** Data to use follows **

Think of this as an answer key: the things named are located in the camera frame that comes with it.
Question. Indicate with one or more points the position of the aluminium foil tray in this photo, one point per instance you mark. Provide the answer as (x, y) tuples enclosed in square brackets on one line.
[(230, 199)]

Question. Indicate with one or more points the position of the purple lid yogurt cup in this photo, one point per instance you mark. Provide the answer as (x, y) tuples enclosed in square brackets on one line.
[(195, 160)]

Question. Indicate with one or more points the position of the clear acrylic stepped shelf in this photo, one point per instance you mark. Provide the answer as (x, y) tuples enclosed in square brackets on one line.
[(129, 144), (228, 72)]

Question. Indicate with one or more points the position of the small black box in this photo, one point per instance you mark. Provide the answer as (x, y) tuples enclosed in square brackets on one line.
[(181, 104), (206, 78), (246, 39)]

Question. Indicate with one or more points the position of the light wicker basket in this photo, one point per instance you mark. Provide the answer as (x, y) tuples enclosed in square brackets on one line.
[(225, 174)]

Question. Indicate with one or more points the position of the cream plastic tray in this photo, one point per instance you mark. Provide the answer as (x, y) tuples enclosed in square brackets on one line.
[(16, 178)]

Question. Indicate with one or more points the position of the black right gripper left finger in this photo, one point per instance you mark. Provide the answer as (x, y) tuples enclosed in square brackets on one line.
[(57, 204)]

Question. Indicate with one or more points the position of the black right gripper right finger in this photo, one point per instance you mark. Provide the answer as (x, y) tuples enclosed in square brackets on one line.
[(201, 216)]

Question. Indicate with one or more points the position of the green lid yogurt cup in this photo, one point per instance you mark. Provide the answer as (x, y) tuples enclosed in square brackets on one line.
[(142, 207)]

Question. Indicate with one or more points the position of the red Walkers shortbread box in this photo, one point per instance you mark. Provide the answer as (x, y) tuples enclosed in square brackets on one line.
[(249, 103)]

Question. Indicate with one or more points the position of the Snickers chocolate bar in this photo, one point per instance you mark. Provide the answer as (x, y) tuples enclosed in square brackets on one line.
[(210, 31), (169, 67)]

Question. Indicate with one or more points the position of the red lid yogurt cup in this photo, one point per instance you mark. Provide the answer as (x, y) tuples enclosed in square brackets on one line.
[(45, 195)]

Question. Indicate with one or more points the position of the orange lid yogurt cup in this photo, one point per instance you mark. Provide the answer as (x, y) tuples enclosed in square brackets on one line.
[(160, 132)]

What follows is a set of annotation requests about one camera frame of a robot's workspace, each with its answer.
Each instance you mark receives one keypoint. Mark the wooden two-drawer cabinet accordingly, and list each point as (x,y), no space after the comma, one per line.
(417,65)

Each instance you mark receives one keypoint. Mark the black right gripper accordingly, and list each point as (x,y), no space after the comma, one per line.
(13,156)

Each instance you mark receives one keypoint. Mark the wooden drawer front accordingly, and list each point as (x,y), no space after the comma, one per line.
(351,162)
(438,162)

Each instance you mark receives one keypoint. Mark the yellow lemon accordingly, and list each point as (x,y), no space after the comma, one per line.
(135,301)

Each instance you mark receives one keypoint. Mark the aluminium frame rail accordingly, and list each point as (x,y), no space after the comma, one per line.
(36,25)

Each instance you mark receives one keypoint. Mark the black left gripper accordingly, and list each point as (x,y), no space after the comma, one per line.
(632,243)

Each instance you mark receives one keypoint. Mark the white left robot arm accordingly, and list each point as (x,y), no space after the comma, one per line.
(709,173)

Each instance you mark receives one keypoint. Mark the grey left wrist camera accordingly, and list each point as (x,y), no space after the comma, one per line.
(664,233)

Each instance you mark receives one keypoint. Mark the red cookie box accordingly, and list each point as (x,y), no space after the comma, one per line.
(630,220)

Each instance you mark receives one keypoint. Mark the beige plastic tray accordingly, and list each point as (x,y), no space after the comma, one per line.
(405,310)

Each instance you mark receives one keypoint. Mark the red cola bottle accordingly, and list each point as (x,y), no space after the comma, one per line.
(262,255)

** End of Data to use **

Repeat all the entries above without altering anything.

» Solution to the exercise
Think of this as an answer key: the things named are located in the camera frame that comes with it.
Question. Indicate with one or more points the position of the aluminium foil tray in this photo, one point per instance you mark. Provide the answer as (x, y) tuples enclosed in square brackets on one line.
[(230, 199)]

Question. Indicate with one or more points the position of the purple lid yogurt cup in this photo, one point per instance you mark. Provide the answer as (x, y) tuples enclosed in square brackets on one line.
[(195, 160)]

Question. Indicate with one or more points the position of the clear acrylic stepped shelf in this photo, one point per instance you mark. Provide the answer as (x, y) tuples enclosed in square brackets on one line.
[(129, 144), (228, 72)]

Question. Indicate with one or more points the position of the small black box in this photo, one point per instance you mark. Provide the answer as (x, y) tuples enclosed in square brackets on one line.
[(181, 104), (206, 78), (246, 39)]

Question. Indicate with one or more points the position of the light wicker basket in this photo, one point per instance you mark. Provide the answer as (x, y) tuples enclosed in square brackets on one line.
[(225, 174)]

Question. Indicate with one or more points the position of the cream plastic tray in this photo, one point per instance you mark. Provide the answer as (x, y) tuples enclosed in square brackets on one line.
[(16, 178)]

Question. Indicate with one or more points the position of the black right gripper left finger in this photo, one point per instance you mark. Provide the answer as (x, y) tuples enclosed in square brackets on one line.
[(57, 204)]

Question. Indicate with one or more points the position of the black right gripper right finger in this photo, one point per instance you mark. Provide the answer as (x, y) tuples enclosed in square brackets on one line.
[(201, 216)]

Question. Indicate with one or more points the position of the green lid yogurt cup in this photo, one point per instance you mark. Provide the answer as (x, y) tuples enclosed in square brackets on one line.
[(142, 207)]

Question. Indicate with one or more points the position of the red Walkers shortbread box in this photo, one point per instance you mark. Provide the answer as (x, y) tuples enclosed in square brackets on one line.
[(249, 103)]

Question. Indicate with one or more points the position of the Snickers chocolate bar in this photo, one point per instance you mark. Provide the answer as (x, y) tuples enclosed in square brackets on one line.
[(210, 31), (169, 67)]

Question. Indicate with one or more points the position of the red lid yogurt cup in this photo, one point per instance you mark. Provide the answer as (x, y) tuples enclosed in square brackets on one line.
[(45, 195)]

Question. Indicate with one or more points the position of the orange lid yogurt cup in this photo, one point per instance you mark. Provide the answer as (x, y) tuples enclosed in square brackets on one line.
[(160, 132)]

What follows is a set of annotation requests about one camera frame of a robot's workspace, each with its answer.
Each instance you mark receives one keypoint. Mark the wooden two-drawer cabinet accordingly, and list each point as (x,y), no space after the comma, one per line.
(417,65)

Each instance you mark receives one keypoint. Mark the black right gripper accordingly, and list each point as (x,y), no space after the comma, one per line.
(13,156)

Each instance you mark receives one keypoint. Mark the wooden drawer front accordingly, and list each point as (x,y), no space after the comma, one per line.
(351,162)
(438,162)

Each instance you mark receives one keypoint. Mark the yellow lemon accordingly, and list each point as (x,y), no space after the comma, one per line.
(135,301)

Each instance you mark receives one keypoint. Mark the aluminium frame rail accordingly, and list each point as (x,y), no space after the comma, one per line.
(36,25)

Each instance you mark receives one keypoint. Mark the black left gripper accordingly, and list each point as (x,y), no space after the comma, one per line.
(632,243)

Each instance you mark receives one keypoint. Mark the white left robot arm accordingly, and list each point as (x,y), no space after the comma, one per line.
(709,173)

Each instance you mark receives one keypoint. Mark the grey left wrist camera accordingly, and list each point as (x,y), no space after the comma, one per line.
(664,233)

Each instance you mark receives one keypoint. Mark the red cookie box accordingly, and list each point as (x,y), no space after the comma, one per line.
(630,220)

Each instance you mark receives one keypoint. Mark the beige plastic tray accordingly, and list each point as (x,y), no space after the comma, one per line.
(405,310)

Each instance you mark receives one keypoint. Mark the red cola bottle accordingly, and list each point as (x,y), no space after the comma, one per line.
(262,255)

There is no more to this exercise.